殿选在即,各地军营整合,帝王有意试行养廉银制度,防止官员因为生活贫瘠而擅自伸手贪墨。

而拿了养廉银还要贪墨者,移三族。

虽然效果不知,但那个已经处于倾覆边缘的王朝,已经被从岌岌可危的边缘拉了回来。

连他的命运也跟那时不太相同了。

巧合?江无陵不相信巧合。

而这个帝王,比齐云珙危险了不知几何。

呼吸轻沉,江无陵的视线落在了帝王安然入睡的脸上,他生的极好看,每一根睫毛都像是墨笔的细细勾勒,是宫城之中的晦暗雪景无法比拟的存在。

要论,就像曾经的九皇子府邸中那一树栽种的梅花,梅花初栽,连花苞都未生出,只有乌木蜿蜒,被白雪飘落其上,湿润发亮。

从廊上走过,那一处雪景悠然静谧,遗世独立,干净的令人向往,往往会驻足一观。

可它只是表象如此,谁若是敢没有丝毫防备的靠近,又或是沉溺的太久,都会被冻僵于那一片雪地之中。

拥着他的手臂微微收紧,轻拥着让气息略有变化,贴在耳际的声音困倦中带着亲昵:“几时了?”

“陛下,辰时了,该起了。”江无陵收回视线,看向帐外透进来的天色回答道。

两段记忆交杂,曾经的结局在提醒着他帝王的反复无常与危险性。

即使是年幼者,在退去最初的感激后,也能够因为旁人的话语和一己的揣测而挥下刀来。

帝位已然稳固,失去作用还有可能夺权之人,他们之间的信任又能够维持多久?

“今日不上早朝……多睡一会儿……”帝王十分干脆的,连腿一并搭了上来,断绝了江无陵起身的可能性。

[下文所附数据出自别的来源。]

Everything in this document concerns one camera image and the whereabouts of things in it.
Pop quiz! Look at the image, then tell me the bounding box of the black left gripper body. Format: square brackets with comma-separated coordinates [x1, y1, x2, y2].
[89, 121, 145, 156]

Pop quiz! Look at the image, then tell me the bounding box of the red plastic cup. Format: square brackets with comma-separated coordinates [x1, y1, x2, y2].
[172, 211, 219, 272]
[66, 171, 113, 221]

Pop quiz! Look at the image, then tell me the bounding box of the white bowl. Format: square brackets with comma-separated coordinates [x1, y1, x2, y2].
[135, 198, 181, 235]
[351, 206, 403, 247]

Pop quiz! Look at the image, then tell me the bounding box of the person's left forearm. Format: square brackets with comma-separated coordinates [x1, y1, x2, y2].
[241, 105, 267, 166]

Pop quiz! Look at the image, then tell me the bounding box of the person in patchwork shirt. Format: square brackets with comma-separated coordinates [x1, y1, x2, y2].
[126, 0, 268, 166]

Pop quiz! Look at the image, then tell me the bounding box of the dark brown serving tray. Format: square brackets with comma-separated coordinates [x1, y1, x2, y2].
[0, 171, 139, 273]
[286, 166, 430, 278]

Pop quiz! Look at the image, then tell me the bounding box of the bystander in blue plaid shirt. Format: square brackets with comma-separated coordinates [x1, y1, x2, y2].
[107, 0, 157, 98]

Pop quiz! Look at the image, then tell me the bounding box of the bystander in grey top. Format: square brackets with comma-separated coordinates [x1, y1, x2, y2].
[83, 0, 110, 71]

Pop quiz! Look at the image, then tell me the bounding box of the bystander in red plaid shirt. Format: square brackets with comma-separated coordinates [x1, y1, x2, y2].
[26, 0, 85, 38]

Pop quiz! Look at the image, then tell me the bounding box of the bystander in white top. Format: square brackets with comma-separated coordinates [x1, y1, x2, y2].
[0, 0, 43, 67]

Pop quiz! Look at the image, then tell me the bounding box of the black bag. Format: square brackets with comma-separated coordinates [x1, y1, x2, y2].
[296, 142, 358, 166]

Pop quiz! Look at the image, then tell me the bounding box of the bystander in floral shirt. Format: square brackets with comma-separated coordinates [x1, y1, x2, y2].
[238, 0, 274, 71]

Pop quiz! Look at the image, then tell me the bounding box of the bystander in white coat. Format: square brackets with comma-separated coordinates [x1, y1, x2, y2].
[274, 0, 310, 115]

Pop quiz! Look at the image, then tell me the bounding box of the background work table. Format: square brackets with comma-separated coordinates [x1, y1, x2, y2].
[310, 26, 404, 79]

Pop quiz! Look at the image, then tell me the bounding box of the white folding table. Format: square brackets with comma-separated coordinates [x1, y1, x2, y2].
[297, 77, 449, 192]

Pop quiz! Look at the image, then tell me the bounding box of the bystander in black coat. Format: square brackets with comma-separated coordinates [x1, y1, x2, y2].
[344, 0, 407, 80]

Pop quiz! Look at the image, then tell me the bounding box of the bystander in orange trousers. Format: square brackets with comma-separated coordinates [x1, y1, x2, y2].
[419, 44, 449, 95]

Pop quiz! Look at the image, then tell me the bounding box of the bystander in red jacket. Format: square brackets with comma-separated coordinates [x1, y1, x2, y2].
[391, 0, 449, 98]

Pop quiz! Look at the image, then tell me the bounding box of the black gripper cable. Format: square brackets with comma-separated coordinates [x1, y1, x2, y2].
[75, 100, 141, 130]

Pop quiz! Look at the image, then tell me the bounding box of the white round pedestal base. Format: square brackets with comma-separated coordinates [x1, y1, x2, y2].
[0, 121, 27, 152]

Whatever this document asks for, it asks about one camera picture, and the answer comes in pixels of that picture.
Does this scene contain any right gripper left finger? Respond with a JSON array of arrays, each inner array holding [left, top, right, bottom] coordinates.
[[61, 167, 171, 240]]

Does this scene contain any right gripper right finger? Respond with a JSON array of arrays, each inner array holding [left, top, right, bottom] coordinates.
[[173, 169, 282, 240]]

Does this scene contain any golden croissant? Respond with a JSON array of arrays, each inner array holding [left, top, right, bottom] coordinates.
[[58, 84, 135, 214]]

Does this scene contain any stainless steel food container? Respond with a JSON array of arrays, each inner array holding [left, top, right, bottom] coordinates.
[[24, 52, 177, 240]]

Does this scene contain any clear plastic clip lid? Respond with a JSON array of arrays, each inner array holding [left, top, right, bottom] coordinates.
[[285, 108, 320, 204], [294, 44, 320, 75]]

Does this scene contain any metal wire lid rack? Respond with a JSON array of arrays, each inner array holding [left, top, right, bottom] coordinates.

“陛下,奴才想去如厕。”江无陵感受着颈侧渐沉的呼吸开口道。

搂在腰上的力道微松,那原本禁锢的力道放开,帝王未给言语,但已然用行动表明同意了。

江无陵起身,略掀开锦被,下床时弯腰,将其轻拉上了安然入睡之人的胸口处,视线从那毫无防备的颈侧一划而过。

那场梦太过于真实,真实的好像亲身经历过一样,他的手指甚至还记得掐上小皇帝脖颈的触觉,温热又脆弱的,一拧就会断掉。

面前人的脖颈比之要细腻好看的多,冰肌透骨,修长如玉,随着呼吸略有起伏,无论是从侧面看还是从下方看时,都有着极致的美感和张力。

它不像小皇帝那么脆弱,也不似从前那样孱弱,江无陵试过握住收紧时的触感。